Oh Bakura just you wait, soon I will be able to leave and when I do I will find you and I will never let you leave me again. I love you so much I just cannot let you go, I need you too much to just have you leave me because you think you will hurt me. And yet you leaving me has caused me more pain than anything you've ever done before. For that reason I must find you to get rid of this pain.

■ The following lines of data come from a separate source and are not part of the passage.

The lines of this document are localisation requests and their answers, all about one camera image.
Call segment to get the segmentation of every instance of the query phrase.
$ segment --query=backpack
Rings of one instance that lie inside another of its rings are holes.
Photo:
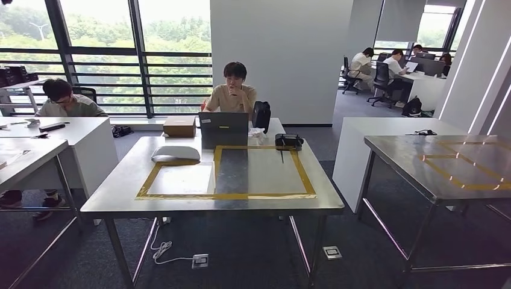
[[[422,102],[417,96],[415,96],[411,101],[408,101],[408,103],[404,105],[401,115],[406,117],[418,117],[421,115],[421,108]]]
[[[254,104],[254,113],[252,114],[252,127],[264,128],[264,133],[268,132],[270,126],[271,110],[267,101],[256,101]]]

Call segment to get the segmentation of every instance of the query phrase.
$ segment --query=sneaker
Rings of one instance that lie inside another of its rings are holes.
[[[19,208],[21,207],[21,191],[5,191],[0,196],[1,208]]]
[[[43,201],[43,205],[41,207],[48,207],[48,208],[62,207],[66,203],[66,201],[64,199],[62,199],[62,197],[60,195],[57,195],[57,196],[58,196],[57,200],[55,200],[52,197],[45,198],[45,200]],[[51,217],[51,215],[53,215],[53,212],[51,212],[51,211],[37,212],[32,216],[32,219],[34,219],[34,221],[36,221],[36,222],[39,222],[42,220],[46,220],[47,218]]]

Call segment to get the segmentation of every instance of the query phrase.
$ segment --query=young man
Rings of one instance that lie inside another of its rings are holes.
[[[223,112],[248,113],[249,119],[252,119],[257,92],[253,87],[243,85],[246,79],[245,66],[240,62],[227,64],[224,68],[224,77],[225,84],[213,89],[204,111],[213,112],[220,108]]]
[[[394,51],[392,51],[392,56],[383,61],[383,63],[387,63],[389,65],[390,78],[395,78],[396,75],[405,75],[408,71],[408,67],[405,67],[404,69],[401,68],[399,64],[401,57],[403,57],[403,50],[394,49]],[[401,78],[391,79],[389,84],[389,89],[401,90],[401,97],[396,103],[396,107],[404,107],[404,105],[408,102],[408,97],[412,91],[412,84],[403,81]]]
[[[374,50],[370,47],[366,48],[362,52],[357,53],[351,60],[350,72],[348,73],[348,75],[351,77],[362,79],[370,90],[374,89],[373,79],[371,77],[371,58],[373,56]]]
[[[74,95],[71,85],[62,79],[49,79],[43,85],[48,100],[36,113],[36,116],[46,117],[95,117],[108,115],[98,107],[90,98],[83,95]],[[57,193],[57,190],[45,190],[46,198],[42,207],[61,207],[66,202]],[[0,207],[16,208],[21,206],[22,192],[19,190],[6,191],[0,197]],[[33,215],[34,221],[46,220],[53,212],[38,212]]]

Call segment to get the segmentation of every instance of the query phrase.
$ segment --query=white cable
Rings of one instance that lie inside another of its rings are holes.
[[[154,260],[154,262],[157,265],[173,262],[176,260],[193,260],[193,258],[179,257],[179,258],[174,258],[174,259],[170,259],[170,260],[163,261],[163,262],[158,262],[158,259],[163,255],[163,253],[165,253],[168,249],[170,249],[172,247],[172,241],[162,242],[160,244],[160,247],[156,247],[156,248],[153,247],[154,242],[156,241],[156,237],[158,236],[158,229],[160,229],[160,225],[158,225],[158,227],[156,227],[156,232],[154,233],[154,239],[152,239],[152,243],[151,243],[151,250],[156,250],[156,252],[152,256],[152,259]]]

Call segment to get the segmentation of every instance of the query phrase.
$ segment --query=gray t-shirt
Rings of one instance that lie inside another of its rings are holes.
[[[36,112],[36,116],[43,117],[108,117],[104,110],[98,107],[96,102],[83,95],[72,95],[76,100],[70,111],[66,111],[59,104],[53,104],[48,99],[43,107]]]

Oh Bakura I love you so much how could you leave me?

[[So you think you can love me

And leave me to die]]

~*~*~Yugi's POV~*~*~

I continue to run, faster and faster. I keep hoping that if I run fast enough the memories'll stop. I keep wishing they'll just leave me be...why do they do this to me? And then to make me believe that my love has come back!? I'm going to get away! Away from all of this. They can't do this! I won't let them, I'm getting out!

[[Oh baby

Can't do this to me baby

Just gotta get out

Just gotta get right out of here]]

**************************************

-Nm- "Wow Yami finally realized it"

-Ym- "Yep it hit him like a semi"

-Semi runs Yami over-

-Nm and Ym- "um..." -look over at semi and see Bakura and Marik dancing on top singing 'We are the Champions'-

-Yugi- "Yami! Are you okay?"

-Yami- "Ow...ow...ow"

-Ym- "What are you worried about he's already dead"

-Yugi looks at authors- "So where's my and Yami's plot?"

-Ym- "Sure you do"

-Yugi- "We don't have a plot"

-Nm- "Of course you do"

-Yugi- "We don't have a plot"

-Ym- "It's not our fault! Blame the plot machine" -points a plot machine-

-Plot Machine- *ping ping* "no plot no plot"

-Yugi- "See! Told you!"

-Ym- "Stupid plot machine"

-Nm- "When did we get a plot machine"

-Ym- "Our bata's gave it to us for a present...yes they love us so much"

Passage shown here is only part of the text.